Anti-LGBTIQ violence in Uganda continues to worsen, report says
Joto La Jiwe is a Ugandan correspondent for the African…
Ugandan LGBTIQ rights group says its caseload nearly doubled last month

A new report by the Human Rights Awareness and Promotion Forum (HRAPF) has revealed a significant increase in the number of cases in Uganda in which individuals were targeted for violence and other violations purely on the basis of their sexual orientation, gender identity, or gender expression.
According to the report, HRAPF handled 18 cases in August 2025 affecting 26 people, compared to 12 cases in July in which 14 people were affected. The number of people affected almost doubled.
Out of the 18 cases in which LGBTIQ people were specifically targeted for violent or otherwise detrimental treatment in August, 6 cases involved actual violence, 2 involved threats of violence, 6 cases involved arbitrary arrests, 3 were eviction cases, and 1 was a case of discrimination on the basis of sexuality.
Notably, cases of arbitrary arrests for sexuality-related reasons increased significantly from 1 case affecting 1 person in July to 6 cases affecting 10 individuals in August.
There were 6 reported cases of actual violence affecting 9 individuals, and they all involved physical assaults and actual injuries to the victims. Two cases were reported from Kampala while one case was reported from each of the districts of Iganga, Gulu, Mbarara and Mbale.
Three of these incidents were perpetrated by unknown persons while one was perpetrated by an individual from the local community, one by local leaders and one by a family member.
The cases were spread across four regions of the country, a development that could mean that the violations are no longer restricted to previous hotspots of Central and Western Uganda.
Cases of physical violence
In the Ugandan capital Kampala, the four affected persons were sleeping in rooms they had rented at a lodge when a group of five people, led by the area chairperson and defense secretary, forcibly entered the rooms, started beating them up and then dragged them outside, accusing them of being homosexuals. It was while they were being dragged towards the road that they managed to escape. They all sustained injuries.

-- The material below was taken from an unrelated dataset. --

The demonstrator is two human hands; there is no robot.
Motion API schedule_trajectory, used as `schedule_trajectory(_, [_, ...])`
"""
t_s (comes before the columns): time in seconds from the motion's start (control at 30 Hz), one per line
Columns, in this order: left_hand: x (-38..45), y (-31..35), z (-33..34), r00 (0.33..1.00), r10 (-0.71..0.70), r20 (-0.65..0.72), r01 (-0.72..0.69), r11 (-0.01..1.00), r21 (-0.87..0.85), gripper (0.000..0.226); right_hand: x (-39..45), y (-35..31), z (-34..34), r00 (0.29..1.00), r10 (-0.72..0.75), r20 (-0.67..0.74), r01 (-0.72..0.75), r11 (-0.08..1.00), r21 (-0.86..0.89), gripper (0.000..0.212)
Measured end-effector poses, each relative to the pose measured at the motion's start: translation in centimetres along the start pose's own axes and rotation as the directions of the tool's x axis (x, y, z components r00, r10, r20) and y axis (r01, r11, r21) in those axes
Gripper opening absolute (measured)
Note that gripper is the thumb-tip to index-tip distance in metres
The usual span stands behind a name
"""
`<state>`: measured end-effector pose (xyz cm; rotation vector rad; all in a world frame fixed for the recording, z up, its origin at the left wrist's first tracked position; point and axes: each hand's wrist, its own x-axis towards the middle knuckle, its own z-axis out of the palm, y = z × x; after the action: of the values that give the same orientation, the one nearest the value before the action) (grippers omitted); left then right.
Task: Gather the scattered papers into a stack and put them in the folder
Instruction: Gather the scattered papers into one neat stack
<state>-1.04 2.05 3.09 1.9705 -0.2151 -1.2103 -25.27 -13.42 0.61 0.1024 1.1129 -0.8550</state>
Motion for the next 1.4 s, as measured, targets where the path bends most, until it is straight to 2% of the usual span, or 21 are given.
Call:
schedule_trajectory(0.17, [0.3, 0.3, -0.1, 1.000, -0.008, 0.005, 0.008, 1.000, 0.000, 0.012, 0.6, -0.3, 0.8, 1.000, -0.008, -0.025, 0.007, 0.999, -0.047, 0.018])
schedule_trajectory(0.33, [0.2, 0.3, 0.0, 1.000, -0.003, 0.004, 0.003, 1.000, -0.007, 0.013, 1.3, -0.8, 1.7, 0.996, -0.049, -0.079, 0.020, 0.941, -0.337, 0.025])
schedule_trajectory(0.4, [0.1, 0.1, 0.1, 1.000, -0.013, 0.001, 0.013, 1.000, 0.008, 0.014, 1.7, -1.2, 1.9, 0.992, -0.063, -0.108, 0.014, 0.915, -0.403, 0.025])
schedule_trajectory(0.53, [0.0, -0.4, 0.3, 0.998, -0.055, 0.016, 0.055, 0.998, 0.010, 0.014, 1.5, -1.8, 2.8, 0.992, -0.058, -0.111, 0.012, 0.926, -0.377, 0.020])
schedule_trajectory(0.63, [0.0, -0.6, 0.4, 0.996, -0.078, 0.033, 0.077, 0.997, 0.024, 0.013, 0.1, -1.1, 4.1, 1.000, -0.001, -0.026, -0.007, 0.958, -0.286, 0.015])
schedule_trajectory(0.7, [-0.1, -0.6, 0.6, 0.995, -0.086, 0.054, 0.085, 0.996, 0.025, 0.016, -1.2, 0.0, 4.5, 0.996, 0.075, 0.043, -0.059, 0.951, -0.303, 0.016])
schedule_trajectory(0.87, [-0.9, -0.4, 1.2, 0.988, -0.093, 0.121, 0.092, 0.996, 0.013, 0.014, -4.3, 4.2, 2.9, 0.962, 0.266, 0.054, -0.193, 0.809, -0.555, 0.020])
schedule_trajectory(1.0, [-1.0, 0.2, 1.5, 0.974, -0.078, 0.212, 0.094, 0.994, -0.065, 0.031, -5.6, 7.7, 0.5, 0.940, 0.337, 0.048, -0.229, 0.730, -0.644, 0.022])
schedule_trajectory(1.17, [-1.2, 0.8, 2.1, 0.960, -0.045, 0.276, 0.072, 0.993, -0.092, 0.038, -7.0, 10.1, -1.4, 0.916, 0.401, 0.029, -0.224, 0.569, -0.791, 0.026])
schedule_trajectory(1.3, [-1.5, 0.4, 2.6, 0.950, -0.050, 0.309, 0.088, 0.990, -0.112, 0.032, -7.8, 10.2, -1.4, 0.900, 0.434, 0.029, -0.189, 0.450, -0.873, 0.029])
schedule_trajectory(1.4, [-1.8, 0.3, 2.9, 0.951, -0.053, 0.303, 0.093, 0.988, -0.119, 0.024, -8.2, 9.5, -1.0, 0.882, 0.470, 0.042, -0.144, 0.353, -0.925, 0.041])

In Gulu, the affected person runs an organisation that provides support to LGBTQ persons and sex workers. She was walking home at about 10.00pm when three men unknown to her attacked and beat her up, accusing her of causing moral decay in the area by supporting homosexuals and sex workers. Her arm was broken during the attack, and she was only saved by a boda boda rider [Ed: a “boda boda” is a bicycle taxi] who shone headlights on the scene, scaring them away.

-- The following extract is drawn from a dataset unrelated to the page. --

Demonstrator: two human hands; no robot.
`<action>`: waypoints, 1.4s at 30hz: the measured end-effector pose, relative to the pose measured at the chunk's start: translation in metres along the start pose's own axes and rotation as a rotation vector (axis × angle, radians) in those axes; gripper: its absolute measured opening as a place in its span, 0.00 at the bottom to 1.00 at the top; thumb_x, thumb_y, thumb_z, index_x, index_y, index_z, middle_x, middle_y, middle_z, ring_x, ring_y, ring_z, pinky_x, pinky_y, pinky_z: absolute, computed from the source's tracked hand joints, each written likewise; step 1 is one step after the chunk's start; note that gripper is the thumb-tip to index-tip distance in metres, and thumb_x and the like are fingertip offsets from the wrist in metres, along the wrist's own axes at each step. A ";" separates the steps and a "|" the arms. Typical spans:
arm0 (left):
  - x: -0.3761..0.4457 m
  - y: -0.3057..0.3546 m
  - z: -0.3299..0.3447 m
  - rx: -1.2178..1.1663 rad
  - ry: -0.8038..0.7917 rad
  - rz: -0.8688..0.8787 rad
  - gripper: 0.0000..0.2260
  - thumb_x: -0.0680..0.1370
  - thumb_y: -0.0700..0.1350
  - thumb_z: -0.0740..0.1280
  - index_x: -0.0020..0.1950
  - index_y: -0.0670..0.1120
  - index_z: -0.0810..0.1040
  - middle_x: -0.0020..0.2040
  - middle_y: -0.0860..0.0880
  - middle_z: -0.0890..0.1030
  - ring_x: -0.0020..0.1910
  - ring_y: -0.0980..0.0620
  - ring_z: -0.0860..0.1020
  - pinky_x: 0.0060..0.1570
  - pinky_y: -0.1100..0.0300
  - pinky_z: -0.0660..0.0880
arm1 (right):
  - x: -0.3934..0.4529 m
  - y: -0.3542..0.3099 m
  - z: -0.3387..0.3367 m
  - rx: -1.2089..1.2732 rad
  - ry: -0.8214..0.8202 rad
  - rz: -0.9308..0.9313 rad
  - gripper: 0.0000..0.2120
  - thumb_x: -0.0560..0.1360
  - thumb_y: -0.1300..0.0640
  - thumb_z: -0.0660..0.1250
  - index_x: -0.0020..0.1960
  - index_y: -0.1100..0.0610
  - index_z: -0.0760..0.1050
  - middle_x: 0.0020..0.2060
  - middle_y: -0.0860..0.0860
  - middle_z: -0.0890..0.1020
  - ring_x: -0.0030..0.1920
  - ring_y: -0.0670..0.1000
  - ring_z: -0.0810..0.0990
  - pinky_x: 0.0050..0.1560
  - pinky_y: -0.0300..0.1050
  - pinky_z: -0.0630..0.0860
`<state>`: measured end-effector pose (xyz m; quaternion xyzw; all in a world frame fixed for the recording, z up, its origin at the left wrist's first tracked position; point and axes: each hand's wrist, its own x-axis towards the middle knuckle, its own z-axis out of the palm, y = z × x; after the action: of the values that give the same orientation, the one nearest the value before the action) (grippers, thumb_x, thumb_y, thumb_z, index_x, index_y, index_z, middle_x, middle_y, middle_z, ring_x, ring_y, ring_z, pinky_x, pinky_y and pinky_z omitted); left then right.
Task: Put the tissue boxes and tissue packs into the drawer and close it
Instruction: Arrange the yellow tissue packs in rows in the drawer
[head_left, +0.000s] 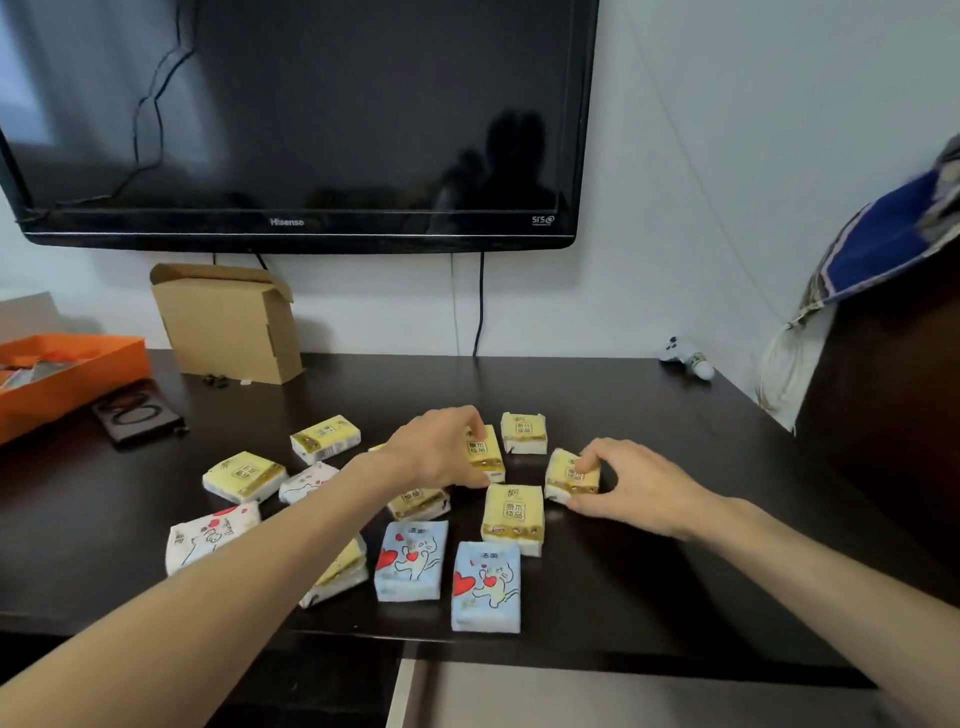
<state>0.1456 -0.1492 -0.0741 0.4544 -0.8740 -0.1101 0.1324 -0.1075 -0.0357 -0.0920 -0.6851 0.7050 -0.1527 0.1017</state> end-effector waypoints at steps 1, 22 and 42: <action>-0.005 0.003 -0.005 -0.013 0.018 0.010 0.25 0.67 0.55 0.78 0.60 0.56 0.72 0.59 0.54 0.78 0.50 0.54 0.75 0.39 0.62 0.68 | -0.004 -0.001 -0.002 -0.007 0.018 -0.003 0.22 0.67 0.30 0.71 0.55 0.40 0.74 0.58 0.42 0.79 0.59 0.48 0.77 0.59 0.52 0.76; -0.259 0.057 0.040 -0.025 -0.115 0.227 0.39 0.64 0.70 0.70 0.72 0.61 0.64 0.55 0.65 0.71 0.57 0.64 0.69 0.57 0.62 0.73 | -0.228 -0.066 0.043 0.145 -0.053 -0.198 0.27 0.65 0.31 0.71 0.60 0.36 0.70 0.54 0.33 0.78 0.55 0.36 0.76 0.52 0.42 0.78; -0.225 0.037 0.098 0.307 -0.227 0.314 0.28 0.66 0.69 0.69 0.59 0.55 0.74 0.52 0.57 0.80 0.54 0.55 0.77 0.64 0.53 0.60 | -0.175 -0.071 0.099 -0.281 -0.330 -0.193 0.20 0.63 0.42 0.73 0.50 0.48 0.74 0.45 0.47 0.78 0.46 0.54 0.78 0.44 0.51 0.78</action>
<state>0.2086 0.0638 -0.1846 0.3126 -0.9496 -0.0045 -0.0215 0.0010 0.1302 -0.1704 -0.7725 0.6242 0.0519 0.1043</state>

In Mbarara, the victim had been previously harassed routinely by some men in a club where he often goes. On the day in question, he was playing pool with friends in the club when the same group of men ordered them to stop playing, insisting that pool was for real men, and demanded that they leave the pub. When the client resisted and tried to argue with them, they verbally insulted him before one of them hit him on the head with a beer bottle, then another picked a paver from the floor and hit him above his right eye.
In Mbale, the victim, a transgender man, has faced repeated harassment from his cousin since August 2024, with at least two incidents of assaults which had even been reported to the police. On 20 August 2025, his cousin once again attacked him at his home, threatening to kill him if he did not leave the residence for “bringing shame on the family,” even though the client’s parents have accepted his sexuality and do not hold issue with his gender expression.
Arrests and evictions
The 6 cases of arbitrary arrests purely based on SOGIE happened in the Districts of Kampala, Wakiso and Mbarara while the 3 evictions cases affecting 4 people were reported from Kampala and Ntungamo districts. The evictions were executed by the landlords and local leaders.
It remains abundantly clear that, despite a notable reduction in the number of cases of violence and violations perpetrated primarily by non-state actors, the situation still remains dire for LGBTIQ persons, and the state institutions in the criminal justice sector continue to enforce Uganda’s Anti-Homosexuality Act 2023 (AHA) in a way that prejudices the right to liberty for LGBTIQ persons across the country, despite slight improvements in the legal environment in April 2024.
The report concludes that the only apparent solution to this impasse remains a complete overhaul of the AHA to provide for specific protection from violence and human rights violations on the basis of real or presumed SOGIE, as required by African Commission Resolution 275.